After I created this site, I was amazed by the amount of email it generated. Most of the mail comes from people who have health anxiety and are glad to have found the site. I also get a lot of letters from friends and family of people with health anxiety, who are also glad to have found the site.
Another type of email I didn't anticipate was press inquiries. So far I have been interviewed for NBC nightly news, the Wall Street Journal (1999), Yahoo internet life, the London Observer, BBC Radio, Public Radio, Shape Magazine (UK) and Cosmo (October 2001) and Self Magazine April 2002.
The first few interviews, the Wall Street Journal and NBC nightly news were lame. They wanted to talk about "cyberchondria" and how poor little melissa was so scared by health sites on the net that she couldn't function. They had an agenda and worked what I said into it. They wanted to talk about cyberchondria, and I was a "victim".
That's not the way I look at it. I dealt with my problem, and have helped others deal with theirs. I didn't colapse, I got stronger.
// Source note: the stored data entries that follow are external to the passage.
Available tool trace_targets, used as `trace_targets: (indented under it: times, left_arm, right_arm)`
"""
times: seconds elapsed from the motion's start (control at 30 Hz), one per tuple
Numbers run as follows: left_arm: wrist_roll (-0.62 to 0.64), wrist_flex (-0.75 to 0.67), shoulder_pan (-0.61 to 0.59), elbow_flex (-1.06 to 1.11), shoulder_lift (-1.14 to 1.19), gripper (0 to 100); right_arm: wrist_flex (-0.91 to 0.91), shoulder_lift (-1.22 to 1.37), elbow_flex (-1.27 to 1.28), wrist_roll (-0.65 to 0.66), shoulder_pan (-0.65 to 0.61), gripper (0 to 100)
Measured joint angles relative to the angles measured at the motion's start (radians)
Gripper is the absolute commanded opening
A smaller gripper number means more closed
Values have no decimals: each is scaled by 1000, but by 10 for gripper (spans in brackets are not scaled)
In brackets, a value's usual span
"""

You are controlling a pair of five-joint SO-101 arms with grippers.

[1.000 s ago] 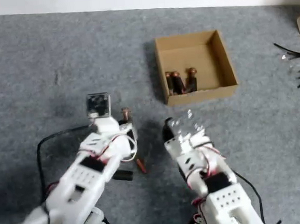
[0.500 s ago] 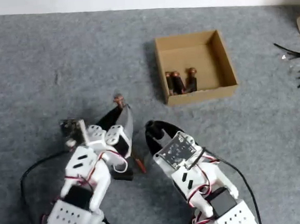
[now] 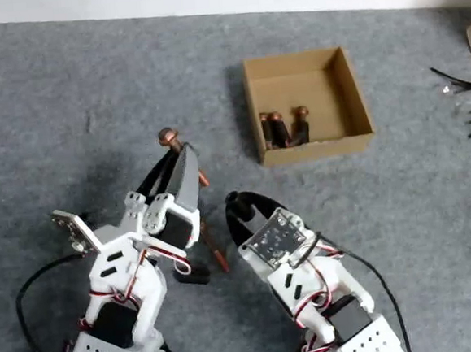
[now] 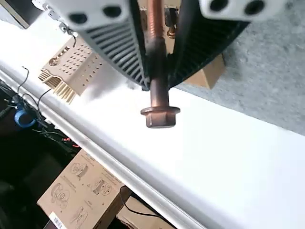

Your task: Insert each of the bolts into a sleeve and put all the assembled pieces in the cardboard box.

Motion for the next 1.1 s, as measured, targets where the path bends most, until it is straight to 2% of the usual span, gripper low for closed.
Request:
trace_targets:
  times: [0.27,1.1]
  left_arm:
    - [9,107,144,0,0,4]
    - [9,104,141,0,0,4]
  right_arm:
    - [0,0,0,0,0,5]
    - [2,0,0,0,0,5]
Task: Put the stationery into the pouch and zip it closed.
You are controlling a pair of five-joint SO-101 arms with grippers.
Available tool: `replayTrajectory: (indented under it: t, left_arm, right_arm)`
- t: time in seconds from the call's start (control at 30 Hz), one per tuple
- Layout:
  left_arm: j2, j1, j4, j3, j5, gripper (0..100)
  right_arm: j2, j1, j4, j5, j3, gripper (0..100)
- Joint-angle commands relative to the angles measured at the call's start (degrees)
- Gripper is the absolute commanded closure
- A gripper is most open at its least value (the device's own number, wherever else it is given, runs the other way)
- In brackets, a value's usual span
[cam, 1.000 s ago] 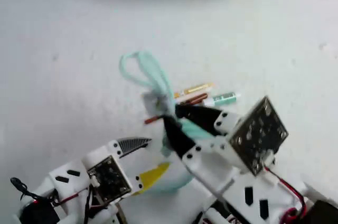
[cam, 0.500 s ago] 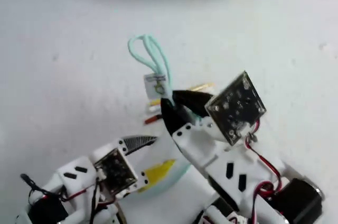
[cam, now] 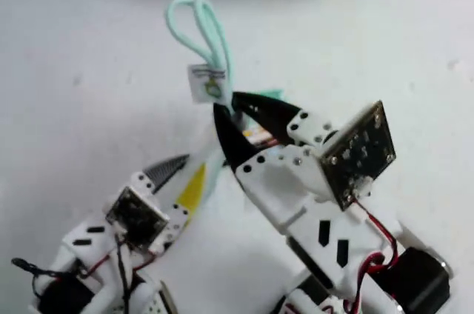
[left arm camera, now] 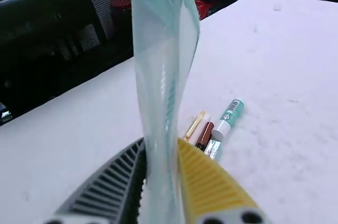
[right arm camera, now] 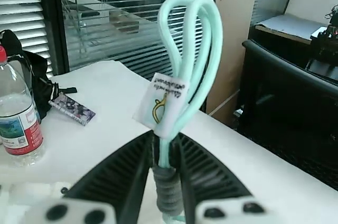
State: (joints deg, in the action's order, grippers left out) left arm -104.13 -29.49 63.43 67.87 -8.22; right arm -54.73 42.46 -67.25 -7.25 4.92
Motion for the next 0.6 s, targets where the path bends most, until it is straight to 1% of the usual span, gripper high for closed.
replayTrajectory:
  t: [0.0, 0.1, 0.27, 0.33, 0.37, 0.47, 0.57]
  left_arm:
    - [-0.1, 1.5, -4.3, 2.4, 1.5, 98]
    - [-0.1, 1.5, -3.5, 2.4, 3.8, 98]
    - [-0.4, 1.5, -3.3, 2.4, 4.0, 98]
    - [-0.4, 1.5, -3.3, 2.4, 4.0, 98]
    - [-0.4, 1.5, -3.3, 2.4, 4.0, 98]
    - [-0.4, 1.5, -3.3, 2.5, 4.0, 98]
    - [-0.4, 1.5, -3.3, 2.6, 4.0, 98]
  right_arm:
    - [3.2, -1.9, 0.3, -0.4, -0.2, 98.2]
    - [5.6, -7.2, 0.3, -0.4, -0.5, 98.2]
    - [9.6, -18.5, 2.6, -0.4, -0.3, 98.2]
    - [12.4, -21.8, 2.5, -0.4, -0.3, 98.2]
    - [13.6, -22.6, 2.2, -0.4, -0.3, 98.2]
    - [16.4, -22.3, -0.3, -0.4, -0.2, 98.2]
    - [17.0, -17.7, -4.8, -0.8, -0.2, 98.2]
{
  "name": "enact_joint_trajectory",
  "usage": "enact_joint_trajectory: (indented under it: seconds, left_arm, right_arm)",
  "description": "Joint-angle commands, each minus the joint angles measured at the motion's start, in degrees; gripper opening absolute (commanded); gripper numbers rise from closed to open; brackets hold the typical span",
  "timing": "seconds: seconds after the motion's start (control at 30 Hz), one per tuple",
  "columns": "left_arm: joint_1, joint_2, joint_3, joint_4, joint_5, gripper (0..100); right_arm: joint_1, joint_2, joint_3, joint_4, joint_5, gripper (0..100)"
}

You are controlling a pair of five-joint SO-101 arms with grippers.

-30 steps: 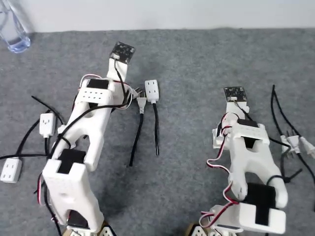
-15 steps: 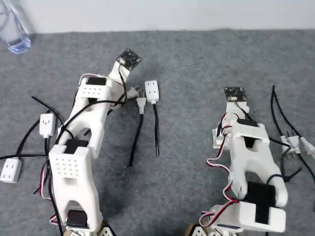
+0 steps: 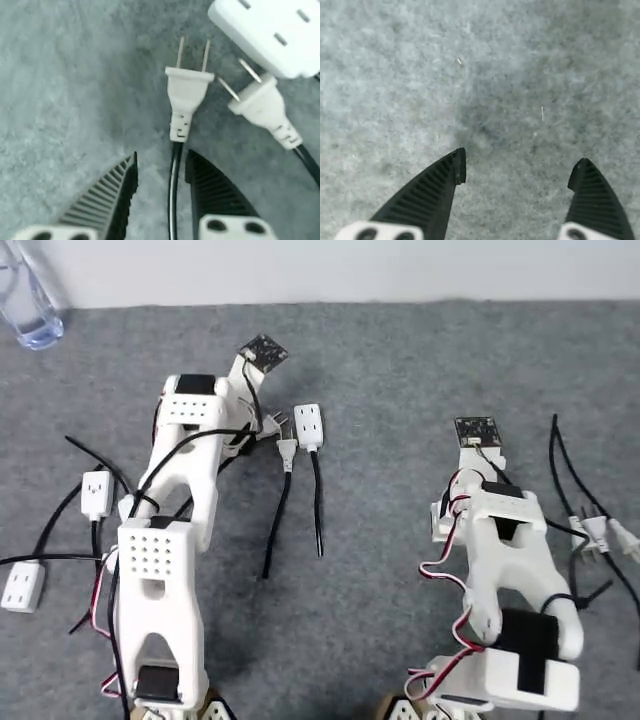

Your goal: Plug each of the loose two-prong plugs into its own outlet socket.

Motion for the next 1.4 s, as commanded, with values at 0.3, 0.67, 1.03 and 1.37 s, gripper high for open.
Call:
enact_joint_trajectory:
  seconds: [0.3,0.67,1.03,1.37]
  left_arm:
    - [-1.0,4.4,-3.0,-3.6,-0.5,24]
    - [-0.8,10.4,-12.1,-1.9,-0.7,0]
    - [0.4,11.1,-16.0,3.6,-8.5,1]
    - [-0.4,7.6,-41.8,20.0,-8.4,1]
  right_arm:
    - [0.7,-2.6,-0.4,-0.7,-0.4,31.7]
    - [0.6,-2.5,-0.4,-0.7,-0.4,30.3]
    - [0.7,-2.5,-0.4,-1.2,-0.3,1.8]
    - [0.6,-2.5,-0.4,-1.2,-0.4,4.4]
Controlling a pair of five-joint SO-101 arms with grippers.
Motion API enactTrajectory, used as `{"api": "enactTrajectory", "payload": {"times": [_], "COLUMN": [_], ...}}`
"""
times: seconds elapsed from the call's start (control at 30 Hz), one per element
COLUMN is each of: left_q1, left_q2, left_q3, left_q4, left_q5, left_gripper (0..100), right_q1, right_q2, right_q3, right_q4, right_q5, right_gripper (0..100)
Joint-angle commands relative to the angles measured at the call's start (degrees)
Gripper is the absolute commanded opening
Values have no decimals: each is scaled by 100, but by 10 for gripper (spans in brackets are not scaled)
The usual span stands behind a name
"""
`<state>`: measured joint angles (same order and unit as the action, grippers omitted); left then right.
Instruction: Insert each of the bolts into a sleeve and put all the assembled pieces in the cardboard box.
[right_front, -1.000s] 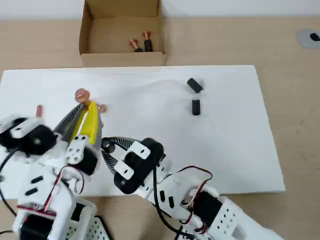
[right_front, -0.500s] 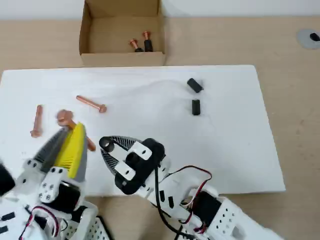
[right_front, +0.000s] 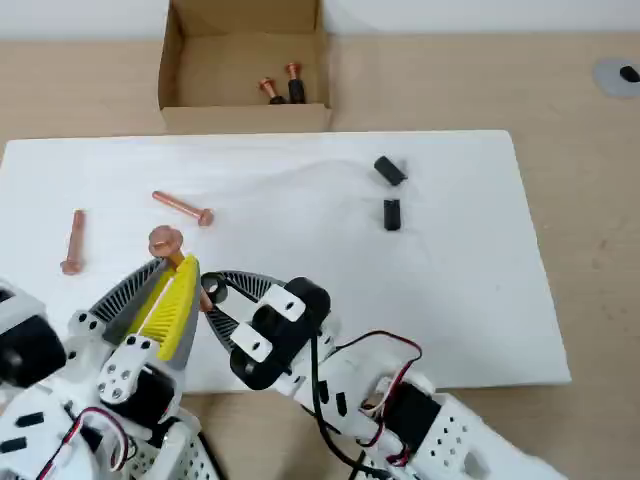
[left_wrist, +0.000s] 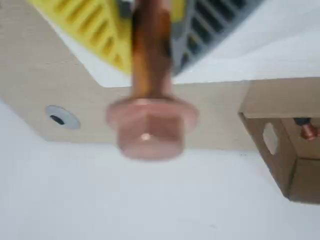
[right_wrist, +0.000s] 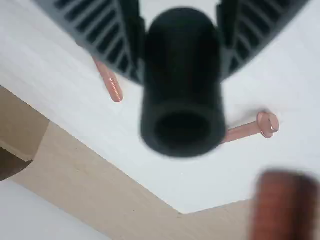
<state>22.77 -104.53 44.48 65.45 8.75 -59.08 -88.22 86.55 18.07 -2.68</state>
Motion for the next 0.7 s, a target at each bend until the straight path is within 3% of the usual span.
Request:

But that probably doesn't sell as many magazines as OMG VICTIM.
The internet intensified my problem and also helped with my recovery.
I have had a problem with health anxiety for most of my adult life. Looking up health sites on the net made it easier to access the information I would use to scare myself.
This is much the same as the way the net makes it much easier to do other things, like research home buying or travel information. The internet did not cause the problem, any more than using real estate web pages for research caused me to buy a house. The intention was there, the internet just makes it more convenient.
Luckily, the flip side is that it is the internet that helped me recover. On anxiety support message boards, I met many people who had the same issues with their health as I did. I looked for more online health anxiety/hypochondria resources, and the pickings were pretty thin. That is when I did my own site.